It’s always interesting to hear the answer to that time-honoured question: “What advice would you give to your younger self?” The answers range widely. My current favourite? Dame Helen Mirren, who emphatically recommends: “Tell more people to f*** off.” Am with you there, Dame H! But I doubt many would say: “Dump shedloads of extra money into your pension pot every month without fail, because if you don’t, by the time you need it, it’ll be worth precisely sweet FA.”
Not very inspiring? Too far in the future? Why not just enjoy life while you’re young and carefree? Indeed.

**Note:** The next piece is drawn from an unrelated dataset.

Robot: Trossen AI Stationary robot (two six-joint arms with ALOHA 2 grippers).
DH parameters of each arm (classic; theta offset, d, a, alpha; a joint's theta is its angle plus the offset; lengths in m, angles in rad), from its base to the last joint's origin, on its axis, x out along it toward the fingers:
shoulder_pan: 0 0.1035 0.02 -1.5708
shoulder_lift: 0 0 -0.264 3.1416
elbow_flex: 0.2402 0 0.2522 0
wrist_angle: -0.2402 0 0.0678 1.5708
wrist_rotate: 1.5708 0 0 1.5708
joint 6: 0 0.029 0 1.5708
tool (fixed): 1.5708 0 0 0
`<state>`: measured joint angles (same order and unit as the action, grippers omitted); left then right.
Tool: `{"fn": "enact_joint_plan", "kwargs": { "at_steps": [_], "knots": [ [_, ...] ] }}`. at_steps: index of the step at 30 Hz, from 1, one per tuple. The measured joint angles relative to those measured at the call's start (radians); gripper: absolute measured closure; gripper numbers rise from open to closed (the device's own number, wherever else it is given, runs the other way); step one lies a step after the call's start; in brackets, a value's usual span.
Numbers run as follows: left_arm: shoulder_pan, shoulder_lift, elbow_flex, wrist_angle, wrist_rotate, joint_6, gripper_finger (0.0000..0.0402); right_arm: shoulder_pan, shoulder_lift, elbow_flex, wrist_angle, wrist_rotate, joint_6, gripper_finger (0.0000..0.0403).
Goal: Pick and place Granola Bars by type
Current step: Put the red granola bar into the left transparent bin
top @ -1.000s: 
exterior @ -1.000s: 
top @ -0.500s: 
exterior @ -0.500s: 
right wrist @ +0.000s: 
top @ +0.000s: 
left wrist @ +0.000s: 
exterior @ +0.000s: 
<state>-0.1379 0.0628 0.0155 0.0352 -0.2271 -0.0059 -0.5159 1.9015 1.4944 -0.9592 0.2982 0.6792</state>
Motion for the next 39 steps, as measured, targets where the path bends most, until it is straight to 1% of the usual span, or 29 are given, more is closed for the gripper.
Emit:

For too long, society has clung to an outdated vision of work and retirement: education, career, then a golden age of leisure. For Generation X – my generation – that dream has evaporated like some cheap perfume, replaced by the harsh reality that dignity in retirement is a luxury many of us simply can’t afford. It’s time for a radical rethink.
By midlife, most people’s first careers are fizzling due to burnout, redundancy and boredom. Or maybe a combination of all three. A second career isn’t optional – it’s a necessity, a strategic imperative, and frankly, it makes business sense.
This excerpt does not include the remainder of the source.